Figure S2 Effects of bilobetin on rates of uptake (A) and storage (B) of NEFA by mWAT and RQ in rats. Normal, standard diet; HFD, high-fat diet; BIL14, HFD + 14 day bilobetin treatment; BIL4, HFD + 4 day bilobetin treatment; BIL4M, BIL4 rats treated with PPARα inhibitor (MK886); BIL4H, BIL4 rats treated with PKA inhibitor (H89). Data are means ± SE. n = 6. aP < 0.01 versus HFD group (ANOVA).
Figure S3 Effects of bilobetin on expression of PPARα in RQ (A), PPARγ in mWAT (B) and RXRα in liver (C). Relative expression ratios are expressed as fold changes of protein content compared with normal group. Normal, standard diet; HFD, high-fat diet; BIL14, HFD + 14 day bilobetin treatment; BIL4, HFD + 4 day bilobetin treatment; BIL4M, BIL4 rats treated with PPARα inhibitor (MK886); BIL4H, BIL4 rats treated with PKA inhibitor (H89). Data are means ± SE. n = 6.
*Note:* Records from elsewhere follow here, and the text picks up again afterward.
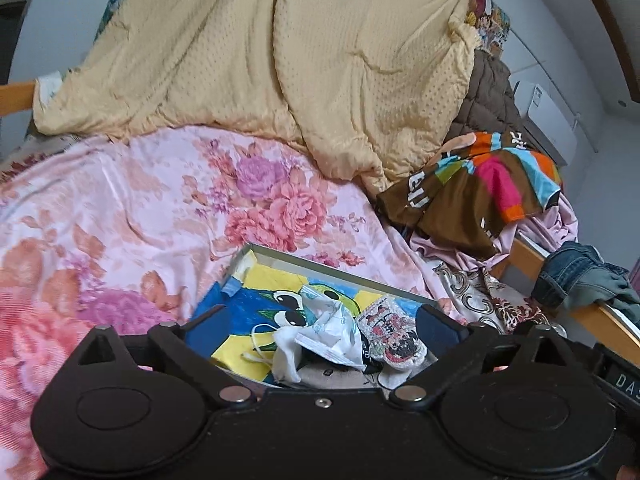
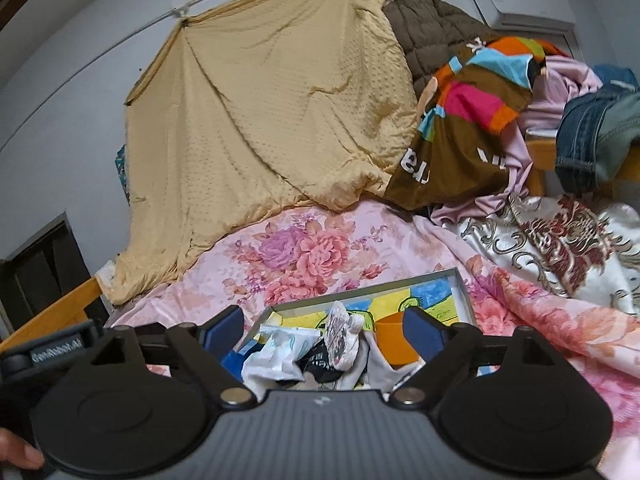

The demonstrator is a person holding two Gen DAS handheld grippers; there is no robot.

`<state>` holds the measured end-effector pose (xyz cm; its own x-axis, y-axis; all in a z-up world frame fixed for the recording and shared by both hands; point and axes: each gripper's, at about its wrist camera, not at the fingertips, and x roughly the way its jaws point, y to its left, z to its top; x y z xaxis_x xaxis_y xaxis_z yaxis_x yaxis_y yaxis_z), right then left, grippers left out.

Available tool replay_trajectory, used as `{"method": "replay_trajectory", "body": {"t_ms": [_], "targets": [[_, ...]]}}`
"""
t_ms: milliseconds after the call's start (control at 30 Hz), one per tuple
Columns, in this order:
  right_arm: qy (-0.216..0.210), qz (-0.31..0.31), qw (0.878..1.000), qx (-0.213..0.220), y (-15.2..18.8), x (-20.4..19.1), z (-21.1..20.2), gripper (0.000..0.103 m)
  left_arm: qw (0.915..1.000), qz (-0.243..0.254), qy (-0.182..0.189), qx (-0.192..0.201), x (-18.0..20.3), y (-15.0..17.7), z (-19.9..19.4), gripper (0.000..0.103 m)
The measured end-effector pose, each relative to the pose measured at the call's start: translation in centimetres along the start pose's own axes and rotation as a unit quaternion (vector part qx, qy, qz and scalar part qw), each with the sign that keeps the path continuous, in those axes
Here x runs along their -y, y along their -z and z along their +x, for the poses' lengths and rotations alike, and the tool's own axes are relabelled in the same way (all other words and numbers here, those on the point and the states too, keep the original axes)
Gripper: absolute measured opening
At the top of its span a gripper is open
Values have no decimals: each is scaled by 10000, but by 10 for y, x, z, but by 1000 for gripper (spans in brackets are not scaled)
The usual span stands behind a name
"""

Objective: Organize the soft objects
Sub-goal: 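Withdraw both tools from the tray away from the pile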

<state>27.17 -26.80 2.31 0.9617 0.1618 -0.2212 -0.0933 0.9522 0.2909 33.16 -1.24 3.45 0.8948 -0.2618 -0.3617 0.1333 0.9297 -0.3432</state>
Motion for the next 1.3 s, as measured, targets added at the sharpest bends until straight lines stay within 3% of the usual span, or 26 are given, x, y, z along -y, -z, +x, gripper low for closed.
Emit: {"method": "replay_trajectory", "body": {"t_ms": [200, 533, 900, 1300], "targets": [[13, -104, 9999, 84, 8, -9, -35, 100, 9998, 159, -4, 138, 6, 4, -44, 102], [134, -255, 9995, 130, 22, -12, -77, 103, 9991, 394, -71, 153, 16, 29, -96, 102], [254, -258, 9993, -25, 41, -10, -102, 103, 9974, 576, -105, 429, 26, 58, -132, 102], [317, -391, 9987, -117, 58, -16, -117, 103, 9978, 481, -254, 377, 18, 76, -150, 102]]}}
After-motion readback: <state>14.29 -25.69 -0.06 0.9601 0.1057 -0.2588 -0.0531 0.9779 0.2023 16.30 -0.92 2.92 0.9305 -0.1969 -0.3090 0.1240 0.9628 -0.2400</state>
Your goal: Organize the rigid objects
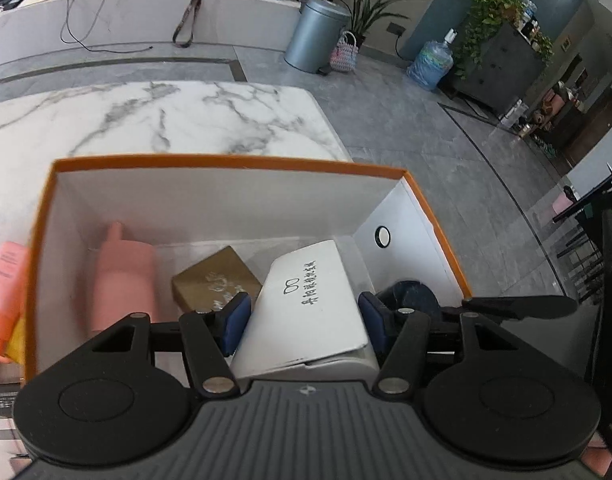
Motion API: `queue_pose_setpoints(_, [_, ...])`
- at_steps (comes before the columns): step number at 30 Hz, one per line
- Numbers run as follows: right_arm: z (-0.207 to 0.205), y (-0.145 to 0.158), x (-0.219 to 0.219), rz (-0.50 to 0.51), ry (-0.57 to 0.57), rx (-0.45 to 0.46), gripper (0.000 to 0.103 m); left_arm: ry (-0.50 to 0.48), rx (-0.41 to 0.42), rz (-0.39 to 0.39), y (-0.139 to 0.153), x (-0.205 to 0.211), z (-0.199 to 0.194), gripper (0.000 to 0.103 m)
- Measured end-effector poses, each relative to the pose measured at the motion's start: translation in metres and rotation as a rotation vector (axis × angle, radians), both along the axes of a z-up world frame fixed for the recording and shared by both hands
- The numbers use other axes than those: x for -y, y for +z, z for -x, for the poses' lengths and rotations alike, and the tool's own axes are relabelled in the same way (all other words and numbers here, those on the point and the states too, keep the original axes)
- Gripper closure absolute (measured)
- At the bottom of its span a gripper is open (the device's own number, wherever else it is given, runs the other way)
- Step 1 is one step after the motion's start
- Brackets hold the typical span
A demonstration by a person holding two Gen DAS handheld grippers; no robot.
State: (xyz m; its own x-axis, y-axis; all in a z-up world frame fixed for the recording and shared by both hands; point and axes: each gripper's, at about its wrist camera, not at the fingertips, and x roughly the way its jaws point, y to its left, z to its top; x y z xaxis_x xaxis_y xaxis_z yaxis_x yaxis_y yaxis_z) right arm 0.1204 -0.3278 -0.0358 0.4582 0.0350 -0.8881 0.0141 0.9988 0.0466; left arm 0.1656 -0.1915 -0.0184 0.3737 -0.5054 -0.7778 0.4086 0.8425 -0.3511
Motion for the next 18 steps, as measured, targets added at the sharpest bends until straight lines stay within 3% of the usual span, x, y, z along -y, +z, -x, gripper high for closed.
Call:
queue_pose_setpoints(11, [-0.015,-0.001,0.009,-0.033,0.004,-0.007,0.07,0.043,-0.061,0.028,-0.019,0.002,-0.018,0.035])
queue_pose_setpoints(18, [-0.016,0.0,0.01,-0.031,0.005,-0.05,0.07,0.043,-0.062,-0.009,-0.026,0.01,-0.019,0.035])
Figure S4 (A) Competitive binding curve of bilobetin (blue) and fenofibrate acid (purple) to PPARα ligand binding domain. Values are expressed as the 520 nm/495 nm emission ratio at a series of concentrations (1 nmol·L−1–1 mmol·L−1) of bilobetin. (B) Competitive binding curve of bilobetin (blue) and pioglitazone (purple) to PPARγ ligand binding domain. Values are expressed as the polarization values (mP) at a series of concentrations (1 nmol·L−1–1 mmol·L−1) of bilobetin. Values are means ± SE. n = 3.
Figure S5 Effects of bilobetin on cAMP level, PKA activity and AC activity. Cells were incubated with bilobetin (1 μmol·L−1) or forskolin (1 μmol·L−1) or forskolin plus bilobetin (each 1 μmol·L−1) for 0, 0.5, 1, 4, 12 and 24 h, and then the intracellular cAMP level (A) and PKA activity (B) were determined in cytoplasm. Data are means ± SE, n = 6. aP < 0.01 versus 0 h of corresponding group; bP < 0.01 versus corresponding time point of forskolin group (ANOVA). In another experiment, hepatocytes were incubated with forskolin (1 μmol·L−1) plus bilobetin (0, 10−7, 10−6, 10−5, 10−4 mol·L−1) for 1 h, and then the changes of cAMP level (C) and PKA activity (D) in cytoplasm were measured. Data are means ± SE, n = 6. aP < 0.01 versus forskolin (1 μmol·L−1)-treated cells. (E) AC activity. Data are means ± SE, n = 6. aP < 0.01 versus 10−6 mol·L−1 bilobetin-treated cells.